:: TASK REQUIREMENTS ::
When you copy the listing, reproduce each line as it appears and omit every image.

BEGIN EXERCISE DATA

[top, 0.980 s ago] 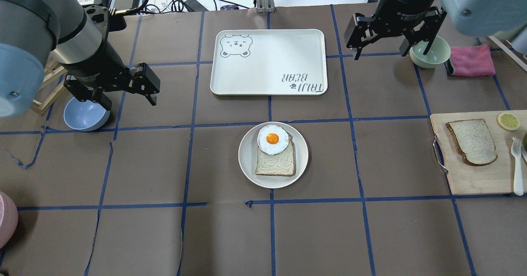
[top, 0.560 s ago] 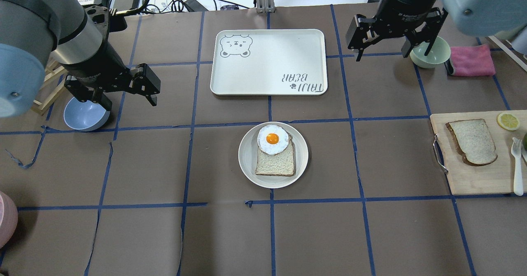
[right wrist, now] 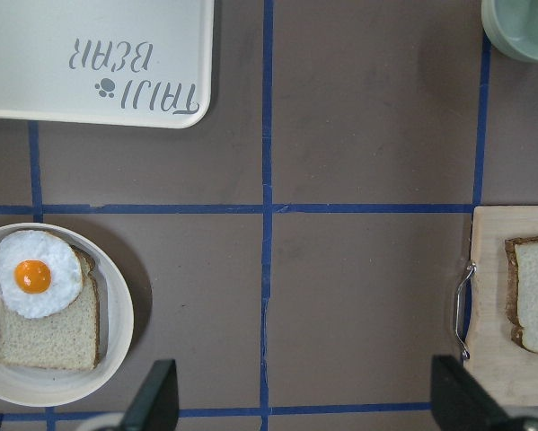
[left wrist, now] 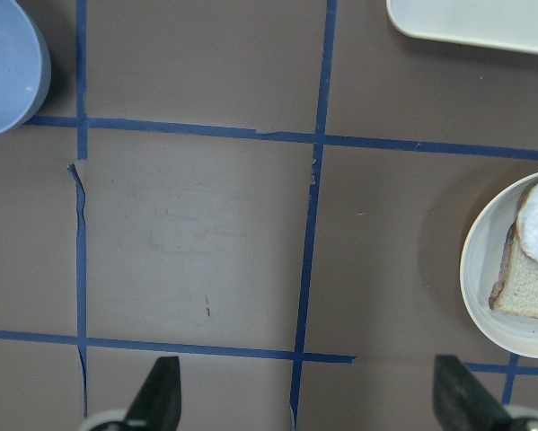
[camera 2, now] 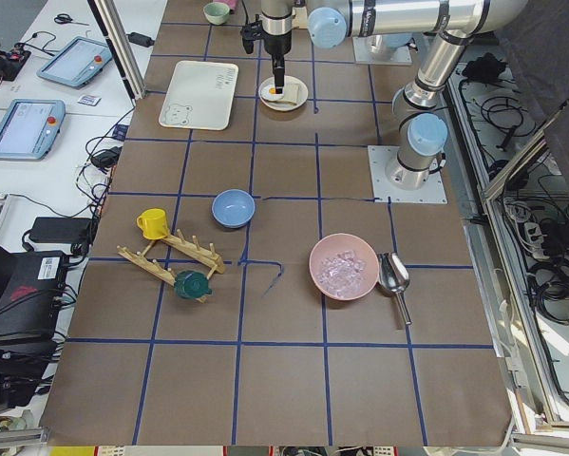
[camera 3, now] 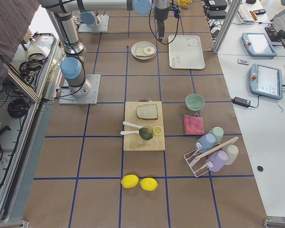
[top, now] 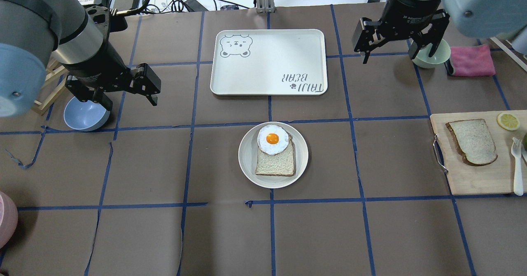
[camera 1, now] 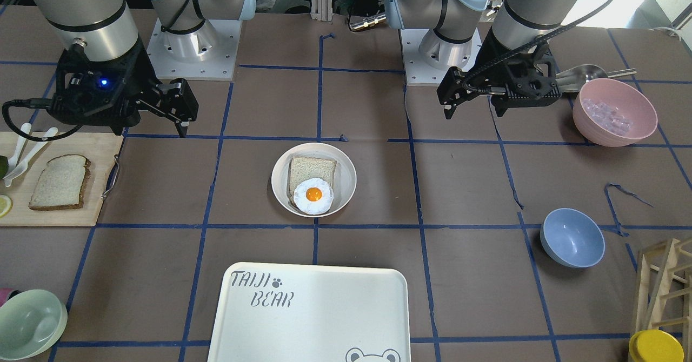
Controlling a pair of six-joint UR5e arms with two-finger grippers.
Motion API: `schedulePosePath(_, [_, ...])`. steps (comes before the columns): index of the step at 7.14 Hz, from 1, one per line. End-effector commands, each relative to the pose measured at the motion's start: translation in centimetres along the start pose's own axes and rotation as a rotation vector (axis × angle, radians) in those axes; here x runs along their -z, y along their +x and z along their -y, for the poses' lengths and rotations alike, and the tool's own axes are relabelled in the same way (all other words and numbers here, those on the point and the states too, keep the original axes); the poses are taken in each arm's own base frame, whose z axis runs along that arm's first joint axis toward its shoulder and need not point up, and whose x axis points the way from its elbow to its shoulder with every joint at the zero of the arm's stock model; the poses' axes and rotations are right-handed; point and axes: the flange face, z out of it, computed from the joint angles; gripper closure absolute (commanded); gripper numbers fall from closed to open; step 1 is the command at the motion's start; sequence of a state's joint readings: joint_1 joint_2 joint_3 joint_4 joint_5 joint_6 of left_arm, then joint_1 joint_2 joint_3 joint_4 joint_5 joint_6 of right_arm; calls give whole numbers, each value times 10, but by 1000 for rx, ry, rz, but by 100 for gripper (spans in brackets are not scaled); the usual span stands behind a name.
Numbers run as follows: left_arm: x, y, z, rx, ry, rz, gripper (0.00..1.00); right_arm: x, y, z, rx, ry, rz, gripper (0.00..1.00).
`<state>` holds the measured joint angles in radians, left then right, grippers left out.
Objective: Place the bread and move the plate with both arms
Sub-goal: 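Move the right gripper down over the bread slice on the cutting board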
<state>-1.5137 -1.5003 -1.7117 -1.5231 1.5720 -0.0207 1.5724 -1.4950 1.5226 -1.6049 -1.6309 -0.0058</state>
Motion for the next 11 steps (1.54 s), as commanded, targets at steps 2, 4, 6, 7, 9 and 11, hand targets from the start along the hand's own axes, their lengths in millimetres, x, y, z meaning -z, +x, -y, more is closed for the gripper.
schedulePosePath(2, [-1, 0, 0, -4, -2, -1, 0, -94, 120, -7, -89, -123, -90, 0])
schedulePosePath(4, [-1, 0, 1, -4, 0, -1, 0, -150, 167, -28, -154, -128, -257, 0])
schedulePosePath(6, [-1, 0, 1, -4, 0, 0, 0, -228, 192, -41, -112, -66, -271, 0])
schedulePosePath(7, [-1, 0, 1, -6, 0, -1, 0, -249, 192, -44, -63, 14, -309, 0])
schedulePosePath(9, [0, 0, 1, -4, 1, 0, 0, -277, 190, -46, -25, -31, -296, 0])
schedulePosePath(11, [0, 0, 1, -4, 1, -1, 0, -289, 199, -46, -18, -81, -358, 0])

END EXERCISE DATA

:: EXERCISE RESULT ::
[top, 0.980 s ago] 
[top, 0.560 s ago] 
[right wrist, now] 
[left wrist, now] 
[camera 2, now] 
[camera 3, now] 
[top, now] 
[camera 1, now] 
Controlling a pair of six-joint UR5e arms with two-finger grippers.
Motion API: `schedulePosePath(_, [_, ...])`. steps (comes before the columns): index of the step at 7.14 Hz, from 1, one per line. End-effector commands, each relative to the pose measured at the motion's start: translation in centimetres along the start pose's own axes and rotation as a rotation vector (axis × angle, radians) in those axes; here x runs along their -z, y along their +x and z along their -y, for the poses' lengths and rotations alike, and the tool's own axes are relabelled in the same way (all other words and numbers here, those on the point and the states too, keep the original axes); the poses are taken in each arm's own base frame, whose z axis runs along that arm's first joint axis toward its shoulder and need not point up, and whose x axis points the way from its elbow to its shoulder with every joint at the zero of the arm's stock model; the poses' axes and rotations are right-handed; point and axes: the flange face, z out of it, computed from the joint angles; gripper closure absolute (commanded); gripper numbers fall from closed to open; step 1 is the command at the motion's start; sequence of a state's joint readings: joint_1 joint_2 joint_3 joint_4 joint_5 joint_6 of left_arm, then joint_1 joint_2 joint_3 joint_4 joint_5 joint_6 of right_arm; calls give whole numbers, each value times 10, but by 1000 for rx, ry, rz, but by 100 for gripper (spans in brackets are not scaled); the usual span stands behind a name.
Numbers run as follows: left_arm: x, y, z, rx, ry, rz, gripper (0.00..1.00); right_arm: x, y, z, rx, ry, rz, gripper (0.00..1.00).
`<state>` holds the measured joint angles in radians, left then right, grippers left out.
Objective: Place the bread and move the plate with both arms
Sub-goal: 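Move the right gripper down over the bread slice on the cutting board
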<state>-1.5137 -1.5003 -1.7117 -1.5231 1.5720 -0.0207 1.5724 -1.4950 1.5226 -1.6049 -1.6309 -0.0058</state>
Motion for the next 11 steps (1.54 s), as commanded, targets at steps 2, 4, 6, 7, 9 and 11, hand targets from the start along the hand's own axes, their lengths in millimetres, x, y, z meaning -z, +x, -y, more is closed for the gripper.
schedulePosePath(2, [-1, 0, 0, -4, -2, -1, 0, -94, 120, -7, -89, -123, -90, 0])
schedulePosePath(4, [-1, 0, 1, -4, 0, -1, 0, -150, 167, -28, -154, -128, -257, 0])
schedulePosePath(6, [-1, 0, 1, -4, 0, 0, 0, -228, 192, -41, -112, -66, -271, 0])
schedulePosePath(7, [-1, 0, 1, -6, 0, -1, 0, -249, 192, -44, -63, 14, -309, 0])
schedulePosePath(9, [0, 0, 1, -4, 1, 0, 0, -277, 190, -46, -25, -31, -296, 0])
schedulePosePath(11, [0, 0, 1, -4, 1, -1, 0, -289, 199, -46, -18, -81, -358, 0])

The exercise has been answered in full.